Liputan6.com, Yogyakarta - Pavel Nedved bergabung dengan Juventus pada tahun 2001 sebagai pengganti Zinedine Zidane yang hijrah ke Real Madrid. Pria kelahiran Republik Ceko ini bukan nama asing di sepak bola Italia, setelah sebelumnya memperkuat Lazio selama lima tahun dan membantu klub ibu kota menjuarai Serie A.
Mengutip dari berbagai sumber, kedatangan Nedved ke Turin disambut dengan ekspektasi tinggi. Performa gemilangnya bersama Lazio, terutama gol-gol krusial yang pernah ia cetak ke gawang Juventus, membuat manajemen Bianconeri yakin telah mendapatkan pemain berkualitas untuk mengisi kekosongan yang ditinggalkan Zidane.

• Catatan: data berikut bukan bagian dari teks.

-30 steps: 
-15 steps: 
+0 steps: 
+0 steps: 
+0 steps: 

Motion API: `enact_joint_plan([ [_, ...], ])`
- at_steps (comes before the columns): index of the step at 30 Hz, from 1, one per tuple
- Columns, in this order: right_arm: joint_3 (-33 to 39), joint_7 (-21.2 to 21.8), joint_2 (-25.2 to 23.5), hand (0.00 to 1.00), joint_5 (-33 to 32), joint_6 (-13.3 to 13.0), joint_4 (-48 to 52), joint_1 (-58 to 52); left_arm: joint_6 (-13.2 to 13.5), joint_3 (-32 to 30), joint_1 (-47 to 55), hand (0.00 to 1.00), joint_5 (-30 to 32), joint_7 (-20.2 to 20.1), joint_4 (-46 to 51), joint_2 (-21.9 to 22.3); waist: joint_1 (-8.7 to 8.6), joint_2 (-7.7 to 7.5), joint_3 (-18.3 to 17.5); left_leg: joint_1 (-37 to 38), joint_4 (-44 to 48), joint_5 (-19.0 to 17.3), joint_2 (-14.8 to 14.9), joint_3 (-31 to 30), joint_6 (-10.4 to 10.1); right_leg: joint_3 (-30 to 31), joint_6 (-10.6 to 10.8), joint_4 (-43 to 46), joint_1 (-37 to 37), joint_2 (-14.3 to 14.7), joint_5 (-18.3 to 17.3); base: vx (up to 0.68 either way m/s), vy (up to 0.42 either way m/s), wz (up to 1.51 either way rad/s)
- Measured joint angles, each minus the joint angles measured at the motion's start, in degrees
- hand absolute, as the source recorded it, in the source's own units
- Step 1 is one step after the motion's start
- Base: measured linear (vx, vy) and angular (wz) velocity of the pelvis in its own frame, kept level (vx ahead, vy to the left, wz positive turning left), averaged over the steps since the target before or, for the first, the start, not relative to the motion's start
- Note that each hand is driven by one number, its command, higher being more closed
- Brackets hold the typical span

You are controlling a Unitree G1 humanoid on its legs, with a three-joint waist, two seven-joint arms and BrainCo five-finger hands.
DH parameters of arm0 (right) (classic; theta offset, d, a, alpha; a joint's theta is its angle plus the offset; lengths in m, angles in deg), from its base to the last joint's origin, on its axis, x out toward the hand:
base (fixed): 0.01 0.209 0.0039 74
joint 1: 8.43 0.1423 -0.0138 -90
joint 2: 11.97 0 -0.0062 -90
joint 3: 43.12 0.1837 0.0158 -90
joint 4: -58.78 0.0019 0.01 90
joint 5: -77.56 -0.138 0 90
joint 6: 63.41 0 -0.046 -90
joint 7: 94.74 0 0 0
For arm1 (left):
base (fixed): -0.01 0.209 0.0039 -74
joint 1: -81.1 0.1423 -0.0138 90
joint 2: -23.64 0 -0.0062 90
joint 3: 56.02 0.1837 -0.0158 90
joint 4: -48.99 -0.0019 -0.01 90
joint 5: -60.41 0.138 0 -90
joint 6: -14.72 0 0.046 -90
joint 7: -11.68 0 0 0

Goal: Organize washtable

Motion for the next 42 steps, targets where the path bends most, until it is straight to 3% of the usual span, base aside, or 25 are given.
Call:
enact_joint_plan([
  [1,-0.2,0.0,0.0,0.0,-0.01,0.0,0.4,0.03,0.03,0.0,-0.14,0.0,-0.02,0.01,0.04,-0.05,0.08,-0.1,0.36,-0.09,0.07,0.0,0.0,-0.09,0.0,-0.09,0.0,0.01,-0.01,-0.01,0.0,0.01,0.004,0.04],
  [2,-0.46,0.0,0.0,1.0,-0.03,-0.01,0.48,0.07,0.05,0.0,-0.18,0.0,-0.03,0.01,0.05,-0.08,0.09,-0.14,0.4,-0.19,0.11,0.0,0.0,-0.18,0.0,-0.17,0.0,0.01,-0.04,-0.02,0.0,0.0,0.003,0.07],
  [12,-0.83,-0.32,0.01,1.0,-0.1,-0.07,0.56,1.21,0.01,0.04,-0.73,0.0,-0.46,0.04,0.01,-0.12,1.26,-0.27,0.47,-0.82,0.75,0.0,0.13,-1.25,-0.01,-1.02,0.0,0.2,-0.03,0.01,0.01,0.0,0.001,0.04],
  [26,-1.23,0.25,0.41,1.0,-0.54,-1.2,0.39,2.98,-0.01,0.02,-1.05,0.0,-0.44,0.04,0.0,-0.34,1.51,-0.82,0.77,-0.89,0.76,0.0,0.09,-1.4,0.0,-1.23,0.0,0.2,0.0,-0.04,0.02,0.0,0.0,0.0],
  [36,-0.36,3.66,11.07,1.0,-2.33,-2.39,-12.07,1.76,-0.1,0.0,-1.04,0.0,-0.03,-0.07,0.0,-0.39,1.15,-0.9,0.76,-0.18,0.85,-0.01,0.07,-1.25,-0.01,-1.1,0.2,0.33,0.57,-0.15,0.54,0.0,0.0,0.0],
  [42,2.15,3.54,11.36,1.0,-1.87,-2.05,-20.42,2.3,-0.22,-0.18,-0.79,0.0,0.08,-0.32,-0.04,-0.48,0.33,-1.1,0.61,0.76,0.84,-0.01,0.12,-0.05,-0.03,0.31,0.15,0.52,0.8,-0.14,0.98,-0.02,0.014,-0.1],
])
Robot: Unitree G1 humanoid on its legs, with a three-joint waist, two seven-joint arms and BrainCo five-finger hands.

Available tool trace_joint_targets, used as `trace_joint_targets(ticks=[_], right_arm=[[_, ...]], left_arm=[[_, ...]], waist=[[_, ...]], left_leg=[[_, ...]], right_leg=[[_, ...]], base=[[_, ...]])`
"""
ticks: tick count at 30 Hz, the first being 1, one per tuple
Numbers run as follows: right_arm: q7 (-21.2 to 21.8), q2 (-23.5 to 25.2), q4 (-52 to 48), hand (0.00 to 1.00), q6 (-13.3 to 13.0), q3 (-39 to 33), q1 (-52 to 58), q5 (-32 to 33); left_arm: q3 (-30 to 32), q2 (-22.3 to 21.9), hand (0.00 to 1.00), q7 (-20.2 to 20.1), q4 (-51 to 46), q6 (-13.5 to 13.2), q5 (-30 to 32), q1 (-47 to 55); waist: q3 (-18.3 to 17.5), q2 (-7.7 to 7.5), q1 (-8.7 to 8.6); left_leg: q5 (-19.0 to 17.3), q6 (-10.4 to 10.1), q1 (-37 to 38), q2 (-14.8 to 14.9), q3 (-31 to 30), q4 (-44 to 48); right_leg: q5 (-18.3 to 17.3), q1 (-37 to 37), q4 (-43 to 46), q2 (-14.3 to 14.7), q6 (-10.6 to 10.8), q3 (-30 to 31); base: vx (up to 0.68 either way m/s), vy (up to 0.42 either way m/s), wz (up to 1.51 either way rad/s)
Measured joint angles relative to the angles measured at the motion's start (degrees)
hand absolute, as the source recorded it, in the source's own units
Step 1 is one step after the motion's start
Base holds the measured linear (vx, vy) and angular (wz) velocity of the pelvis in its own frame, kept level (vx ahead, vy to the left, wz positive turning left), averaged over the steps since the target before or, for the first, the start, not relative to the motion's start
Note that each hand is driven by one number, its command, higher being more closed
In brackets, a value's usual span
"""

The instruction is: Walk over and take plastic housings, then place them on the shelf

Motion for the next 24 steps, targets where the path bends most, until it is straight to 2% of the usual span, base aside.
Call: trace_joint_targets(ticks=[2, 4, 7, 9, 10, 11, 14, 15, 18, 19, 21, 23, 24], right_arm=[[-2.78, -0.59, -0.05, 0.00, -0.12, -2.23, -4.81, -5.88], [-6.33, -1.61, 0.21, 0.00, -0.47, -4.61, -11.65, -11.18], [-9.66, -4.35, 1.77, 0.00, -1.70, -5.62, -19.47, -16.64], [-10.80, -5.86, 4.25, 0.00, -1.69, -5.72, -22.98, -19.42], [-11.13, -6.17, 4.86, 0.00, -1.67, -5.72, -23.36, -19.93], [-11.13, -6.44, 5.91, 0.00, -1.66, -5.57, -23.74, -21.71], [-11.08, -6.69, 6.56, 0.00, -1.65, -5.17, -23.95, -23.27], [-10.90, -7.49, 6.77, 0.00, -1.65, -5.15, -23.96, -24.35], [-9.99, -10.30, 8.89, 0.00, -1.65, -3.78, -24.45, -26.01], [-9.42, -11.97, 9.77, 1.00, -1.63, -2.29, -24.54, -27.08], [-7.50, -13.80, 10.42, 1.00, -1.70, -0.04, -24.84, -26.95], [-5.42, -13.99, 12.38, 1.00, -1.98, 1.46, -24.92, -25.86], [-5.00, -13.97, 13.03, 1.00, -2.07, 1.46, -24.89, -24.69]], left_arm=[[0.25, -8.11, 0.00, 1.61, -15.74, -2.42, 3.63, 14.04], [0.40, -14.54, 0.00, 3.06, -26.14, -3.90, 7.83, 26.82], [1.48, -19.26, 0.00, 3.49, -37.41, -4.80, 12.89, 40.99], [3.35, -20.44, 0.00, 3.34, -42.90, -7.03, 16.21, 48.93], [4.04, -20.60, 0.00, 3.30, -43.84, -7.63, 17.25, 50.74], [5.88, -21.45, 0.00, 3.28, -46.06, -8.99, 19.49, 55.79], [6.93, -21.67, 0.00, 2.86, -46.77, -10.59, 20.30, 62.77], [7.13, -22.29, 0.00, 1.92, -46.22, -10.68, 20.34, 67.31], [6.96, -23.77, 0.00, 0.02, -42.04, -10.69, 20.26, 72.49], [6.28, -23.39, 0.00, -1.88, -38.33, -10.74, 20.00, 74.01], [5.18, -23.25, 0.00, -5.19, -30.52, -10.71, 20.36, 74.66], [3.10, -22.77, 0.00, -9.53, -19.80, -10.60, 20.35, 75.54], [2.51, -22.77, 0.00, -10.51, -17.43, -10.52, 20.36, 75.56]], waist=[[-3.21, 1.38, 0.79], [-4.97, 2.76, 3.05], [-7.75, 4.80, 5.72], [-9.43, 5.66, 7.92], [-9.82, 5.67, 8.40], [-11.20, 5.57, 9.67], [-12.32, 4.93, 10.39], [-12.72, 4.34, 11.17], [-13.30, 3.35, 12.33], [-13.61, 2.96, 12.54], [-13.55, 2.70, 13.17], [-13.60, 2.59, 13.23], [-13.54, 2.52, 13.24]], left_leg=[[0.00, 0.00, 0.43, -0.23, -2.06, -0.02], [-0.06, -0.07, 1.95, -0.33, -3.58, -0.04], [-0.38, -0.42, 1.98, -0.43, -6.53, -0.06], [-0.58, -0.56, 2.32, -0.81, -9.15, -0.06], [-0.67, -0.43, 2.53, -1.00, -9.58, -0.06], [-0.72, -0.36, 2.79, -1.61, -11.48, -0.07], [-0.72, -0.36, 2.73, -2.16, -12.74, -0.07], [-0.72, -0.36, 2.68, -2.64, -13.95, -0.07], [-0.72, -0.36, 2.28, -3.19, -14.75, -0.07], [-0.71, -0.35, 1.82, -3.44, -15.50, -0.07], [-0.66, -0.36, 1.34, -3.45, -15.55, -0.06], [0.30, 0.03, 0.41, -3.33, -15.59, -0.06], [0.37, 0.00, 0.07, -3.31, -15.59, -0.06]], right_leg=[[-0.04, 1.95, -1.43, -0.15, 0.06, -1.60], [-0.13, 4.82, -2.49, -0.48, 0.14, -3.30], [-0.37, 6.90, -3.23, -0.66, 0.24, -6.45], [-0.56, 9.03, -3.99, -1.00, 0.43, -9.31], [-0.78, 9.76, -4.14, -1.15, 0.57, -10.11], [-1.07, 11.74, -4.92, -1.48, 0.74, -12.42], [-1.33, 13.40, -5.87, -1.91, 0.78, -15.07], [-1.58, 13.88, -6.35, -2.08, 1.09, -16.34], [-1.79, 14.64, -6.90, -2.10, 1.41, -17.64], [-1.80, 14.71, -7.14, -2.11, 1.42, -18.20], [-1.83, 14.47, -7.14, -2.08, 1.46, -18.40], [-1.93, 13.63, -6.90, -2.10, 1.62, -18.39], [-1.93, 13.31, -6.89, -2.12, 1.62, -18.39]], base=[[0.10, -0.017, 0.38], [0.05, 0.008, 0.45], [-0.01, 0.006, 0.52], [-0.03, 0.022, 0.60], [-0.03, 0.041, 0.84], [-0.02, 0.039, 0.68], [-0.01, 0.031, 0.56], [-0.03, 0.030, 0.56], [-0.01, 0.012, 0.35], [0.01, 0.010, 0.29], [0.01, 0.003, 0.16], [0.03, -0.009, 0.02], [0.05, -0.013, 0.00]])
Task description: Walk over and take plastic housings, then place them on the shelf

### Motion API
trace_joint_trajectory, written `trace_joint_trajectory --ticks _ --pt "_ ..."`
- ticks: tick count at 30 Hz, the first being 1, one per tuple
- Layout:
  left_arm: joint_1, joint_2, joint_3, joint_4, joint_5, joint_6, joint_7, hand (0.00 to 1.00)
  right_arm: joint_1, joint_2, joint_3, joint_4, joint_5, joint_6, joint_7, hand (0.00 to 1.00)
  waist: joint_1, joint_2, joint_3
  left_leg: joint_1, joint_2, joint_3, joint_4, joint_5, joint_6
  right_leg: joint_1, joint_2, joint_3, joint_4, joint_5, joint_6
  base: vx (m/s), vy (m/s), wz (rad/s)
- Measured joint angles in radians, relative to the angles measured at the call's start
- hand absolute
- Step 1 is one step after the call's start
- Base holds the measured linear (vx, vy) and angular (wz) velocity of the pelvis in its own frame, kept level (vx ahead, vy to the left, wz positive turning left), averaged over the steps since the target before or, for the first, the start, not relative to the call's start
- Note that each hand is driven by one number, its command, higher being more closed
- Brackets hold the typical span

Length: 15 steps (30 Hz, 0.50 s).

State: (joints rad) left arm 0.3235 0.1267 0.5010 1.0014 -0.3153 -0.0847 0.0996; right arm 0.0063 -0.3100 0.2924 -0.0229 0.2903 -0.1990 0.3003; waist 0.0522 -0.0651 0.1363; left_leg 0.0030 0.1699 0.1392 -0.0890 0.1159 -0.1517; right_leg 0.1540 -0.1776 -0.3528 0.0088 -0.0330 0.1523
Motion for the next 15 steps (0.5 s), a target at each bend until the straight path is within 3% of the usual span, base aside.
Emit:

Di Juventus, Nedved menjelma menjadi pemain yang ditakuti lawan. Julukan La Furia Ceca (si amukan dari Ceko), melekat padanya berkat gaya bermainnya yang eksplosif.
Advertisement
Baca Juga
Stamina luar biasa menjadi ciri khas Nedved, berlari tanpa henti dari menit pertama hingga peluit akhir. Hal ini seolah ia memiliki tenaga yang tidak pernah habis.
Kemampuan Nedved mengolah bola menjadi tontonan yang memikat banyak penonton. Dengan kecepatan dan kelincahannya, ia mampu melewati pertahanan lawan sebelum melepaskan tendangan keras yang sering berbuah gol spektakuler dari luar kotak penalti.
Teknik individu, visi bermain, dan ketajaman eksekusi menjadikannya salah satu gelandang serang terbaik pada masanya. Di balik kehebatan Nedved di lapangan hijau, tersimpan fakta unik yang hanya diketahui segelintir orang.
Menjelang Piala Eropa 2004, dokter timnas Republik Ceko, Petr Krejci, mengungkapkan fenomena langka pada lutut Nedved. Pemain tersebut didiagnosis memiliki kondisi Patella Tripartita, yakni keadaan di mana tempurung lutut terbagi menjadi tiga bagian.
Kondisi ini sangat jarang terjadi, dengan kemungkinan hanya satu dari satu miliar orang yang mengalaminya. Pada umumnya, manusia memiliki satu tulang di tempurung lutut, sementara sekitar satu persen populasi memiliki dua bagian.
Akan tetapi, Nedved memiliki tiga bagian. Karier Nedved di Juventus berlangsung selama delapan musim, dari 2001 hingga 2009.
Meski klub Turin mengalami masa sulit dengan skandal Calciopoli yang berujung degradasi ke Serie B pada 2006, Nedved tetap setia dan membantu Juventus kembali ke Liga Italia papan atas.
Loyalitasnya mengukuhkan statusnya sebagai salah satu legenda Bianconeri. Prestasi individu Nedved mencapai puncak pada 2003 ketika ia memenangkan Ballon d'Or (penghargaan pemain terbaik Eropa).
Ia mengalahkan nama-nama besar seperti Thierry Henry dan Paolo Maldini. Pencapaian ini semakin menegaskan kualitas permainannya yang diakui dunia.
Sepanjang kariernya di Juventus, Nedved tampil dalam 327 pertandingan dan mencetak 65 gol. Kontribusinya membantu Juventus meraih dua gelar Serie A, meski satu gelar kemudian dicabut akibat skandal Calciopoli. Nedved juga membantu Juventus mencapai final Liga Champions 2003, meskipun ia tidak dapat bermain pada laga puncak karena akumulasi kartu kuning.